Scandinavian cinnamon buns recipe

Cinnamon buns, Nigella Lawson, recipeFollowing my realisation that Nordic Bakery‘s cinnamon buns are the Finnish variation on the spiced teatime treat (crisp on the outside; thin, dry layers of pastry; not much sugar; far too little indulgence) I decided to have a go at the soft, moist sticky ones I’d been craving. And obviously, given that indulgence was high up the list of required assets, Nigella Lawson’s ‘How to Be a Domestic Goddess’ was the book that could deliver.

This recipe makes a good two dozen of the doughy little chaps, and they’re only at their best for a day or two so either treat your colleagues or prepare to get fat, because it’s really hard to only eat one at a time. This recipe is adapted from Nigella’s, which I tried but couldn’t make work.

Dough:
450g flour (plus extra on hand for if the dough’s too wet)
60g caster sugar
1/2 teaspoon salt
14g (2 sachets) easy-blend yeast
70g butter
260ml milk
2 eggs, beaten, with about a quarter kept aside for using to glaze
Filling:
100g soft butter
100g soft brown sugar
2 teaspoons cinnamon
Drizzle:
Icing sugar
Chai syrup (ahem… or just water)

Combine the flour, caster sugar, salt and yeast. Melt the butter and let it cool a bit, then whisk into the milk and eggs. Stir the liquids into the floury mixture and mix until combined, then knead it until soft and springy. The next stage is forming a ball, so if your dough is so sticky there’s no way it could form a ball, add a bit more flour until it’s just dry enough to behave. Then form a ball and leave it to rise in an oiled bowl that’s covered with clingfilm for about half an hour.

Mix the filling ingredients together into a paste.

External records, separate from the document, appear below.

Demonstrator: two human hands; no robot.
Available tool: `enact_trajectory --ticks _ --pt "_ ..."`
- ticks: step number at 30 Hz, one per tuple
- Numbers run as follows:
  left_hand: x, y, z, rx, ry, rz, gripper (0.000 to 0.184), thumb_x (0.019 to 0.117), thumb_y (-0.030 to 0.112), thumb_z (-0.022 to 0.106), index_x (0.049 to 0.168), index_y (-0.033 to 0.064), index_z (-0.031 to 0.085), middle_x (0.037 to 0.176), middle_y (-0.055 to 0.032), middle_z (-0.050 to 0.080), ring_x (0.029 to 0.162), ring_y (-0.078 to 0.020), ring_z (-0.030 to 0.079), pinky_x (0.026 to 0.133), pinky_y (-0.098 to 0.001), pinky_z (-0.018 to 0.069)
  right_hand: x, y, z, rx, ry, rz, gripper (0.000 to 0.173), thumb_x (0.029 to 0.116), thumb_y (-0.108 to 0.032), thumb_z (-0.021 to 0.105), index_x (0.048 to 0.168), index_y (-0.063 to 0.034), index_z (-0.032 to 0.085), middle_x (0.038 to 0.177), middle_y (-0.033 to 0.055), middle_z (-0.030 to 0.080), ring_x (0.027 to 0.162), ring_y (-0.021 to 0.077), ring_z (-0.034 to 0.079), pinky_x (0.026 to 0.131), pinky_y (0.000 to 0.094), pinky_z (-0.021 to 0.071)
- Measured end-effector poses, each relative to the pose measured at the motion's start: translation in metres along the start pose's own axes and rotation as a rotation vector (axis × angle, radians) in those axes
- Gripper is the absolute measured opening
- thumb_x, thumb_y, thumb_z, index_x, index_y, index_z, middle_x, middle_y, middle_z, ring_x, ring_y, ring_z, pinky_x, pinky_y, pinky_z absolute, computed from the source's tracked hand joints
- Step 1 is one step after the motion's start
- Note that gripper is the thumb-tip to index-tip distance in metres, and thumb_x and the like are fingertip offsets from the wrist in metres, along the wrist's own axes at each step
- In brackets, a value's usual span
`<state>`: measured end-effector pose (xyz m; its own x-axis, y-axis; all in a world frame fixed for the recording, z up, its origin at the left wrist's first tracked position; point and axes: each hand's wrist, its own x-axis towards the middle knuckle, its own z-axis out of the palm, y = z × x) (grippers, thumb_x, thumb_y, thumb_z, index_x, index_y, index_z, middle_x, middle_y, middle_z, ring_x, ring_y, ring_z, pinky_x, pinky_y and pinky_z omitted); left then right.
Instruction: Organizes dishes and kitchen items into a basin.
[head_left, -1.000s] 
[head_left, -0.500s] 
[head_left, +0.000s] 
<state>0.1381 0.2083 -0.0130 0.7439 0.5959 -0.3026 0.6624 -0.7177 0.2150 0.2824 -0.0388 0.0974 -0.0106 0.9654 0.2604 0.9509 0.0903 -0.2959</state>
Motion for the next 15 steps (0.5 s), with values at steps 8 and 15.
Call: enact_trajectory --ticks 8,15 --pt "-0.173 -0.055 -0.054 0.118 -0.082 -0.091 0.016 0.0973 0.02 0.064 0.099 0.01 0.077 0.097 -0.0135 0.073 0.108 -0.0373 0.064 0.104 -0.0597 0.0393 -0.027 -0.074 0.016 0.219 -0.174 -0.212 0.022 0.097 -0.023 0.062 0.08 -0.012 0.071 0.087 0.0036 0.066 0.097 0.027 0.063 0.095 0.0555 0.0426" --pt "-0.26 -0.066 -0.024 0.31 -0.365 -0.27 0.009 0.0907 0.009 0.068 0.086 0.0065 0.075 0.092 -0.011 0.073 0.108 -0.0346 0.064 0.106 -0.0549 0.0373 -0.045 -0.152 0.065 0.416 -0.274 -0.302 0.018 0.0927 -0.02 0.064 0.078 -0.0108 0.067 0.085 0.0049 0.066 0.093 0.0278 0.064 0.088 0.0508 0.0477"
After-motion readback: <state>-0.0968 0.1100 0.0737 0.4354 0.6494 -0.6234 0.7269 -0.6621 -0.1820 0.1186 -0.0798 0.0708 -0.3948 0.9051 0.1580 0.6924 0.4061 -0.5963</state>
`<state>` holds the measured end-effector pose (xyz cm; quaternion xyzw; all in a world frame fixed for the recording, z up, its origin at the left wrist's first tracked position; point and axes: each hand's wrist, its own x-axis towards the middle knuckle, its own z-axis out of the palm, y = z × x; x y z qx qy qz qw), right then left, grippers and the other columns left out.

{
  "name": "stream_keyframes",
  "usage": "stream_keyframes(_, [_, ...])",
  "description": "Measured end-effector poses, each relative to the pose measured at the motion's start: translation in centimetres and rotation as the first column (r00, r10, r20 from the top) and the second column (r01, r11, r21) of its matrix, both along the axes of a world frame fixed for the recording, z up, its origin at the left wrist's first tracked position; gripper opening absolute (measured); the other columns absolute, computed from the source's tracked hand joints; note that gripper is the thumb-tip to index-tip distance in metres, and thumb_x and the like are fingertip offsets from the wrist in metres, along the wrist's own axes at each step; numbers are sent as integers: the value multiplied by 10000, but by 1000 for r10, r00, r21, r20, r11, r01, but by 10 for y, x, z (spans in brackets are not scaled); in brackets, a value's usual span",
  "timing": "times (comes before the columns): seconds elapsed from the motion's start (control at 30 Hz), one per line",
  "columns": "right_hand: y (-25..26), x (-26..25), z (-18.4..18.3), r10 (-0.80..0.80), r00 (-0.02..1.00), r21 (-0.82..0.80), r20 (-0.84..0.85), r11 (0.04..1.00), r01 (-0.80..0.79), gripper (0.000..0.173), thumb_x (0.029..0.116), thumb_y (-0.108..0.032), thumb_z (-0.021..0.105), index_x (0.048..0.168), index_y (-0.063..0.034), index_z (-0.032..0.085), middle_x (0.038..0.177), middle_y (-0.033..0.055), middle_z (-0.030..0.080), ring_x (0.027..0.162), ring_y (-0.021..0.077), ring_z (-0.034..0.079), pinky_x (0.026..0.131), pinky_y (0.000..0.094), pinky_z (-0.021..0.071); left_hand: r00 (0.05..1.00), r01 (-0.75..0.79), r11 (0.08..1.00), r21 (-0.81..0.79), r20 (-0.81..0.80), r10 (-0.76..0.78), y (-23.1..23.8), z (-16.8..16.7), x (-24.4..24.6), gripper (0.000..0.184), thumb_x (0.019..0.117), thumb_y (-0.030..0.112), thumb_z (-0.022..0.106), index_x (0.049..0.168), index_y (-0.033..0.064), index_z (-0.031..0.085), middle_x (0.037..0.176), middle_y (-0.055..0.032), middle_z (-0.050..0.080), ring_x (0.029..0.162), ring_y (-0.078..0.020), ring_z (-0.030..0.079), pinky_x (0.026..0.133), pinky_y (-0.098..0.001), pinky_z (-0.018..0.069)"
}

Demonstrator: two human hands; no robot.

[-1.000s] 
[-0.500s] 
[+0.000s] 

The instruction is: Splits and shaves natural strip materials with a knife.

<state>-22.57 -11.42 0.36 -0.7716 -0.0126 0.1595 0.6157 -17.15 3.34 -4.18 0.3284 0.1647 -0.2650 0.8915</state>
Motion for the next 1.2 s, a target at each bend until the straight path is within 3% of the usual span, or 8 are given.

On a lightly floured surface, roll the dough out into a rectangle about 50cm x 25cm big, then spread the filling evenly over the dough (the back of a metal spoon is easier than a knife, as the dough’s so soft). Roll the dough up (starting with the long side) so that you have a 50cm dough sausage. Cut that up into 2cm chunks with a sharp knife and snuggle them, swirl side up, into trays lined with greaseproof paper. Brush with the leftover egg (mixed with a bit of milk if your brush is the thirsty kind) and leave them for 15 minutes to rise a bit, preheating the oven to 230°C (a bit less for fan ovens) in the meantime.

buns-raw

Bake for 20-25 minutes until dark golden brown, then cool the whole batch a little on a rack. Make a loose water icing using icing sugar and a little liquid; I used chai syrup because I had some lying around and it was delicious, but I realise that having chai syrup ‘lying around’ makes me a twat. Water is fine. Drizzle the buns with the icing and let it dry for as long as you can manage before you stuff them all in your face.

Nigella’s ‘How to Be a Domestic Goddess’ is probably the cook book I love the most and if you don’t own it already, I highly recommend you find yourself a copy.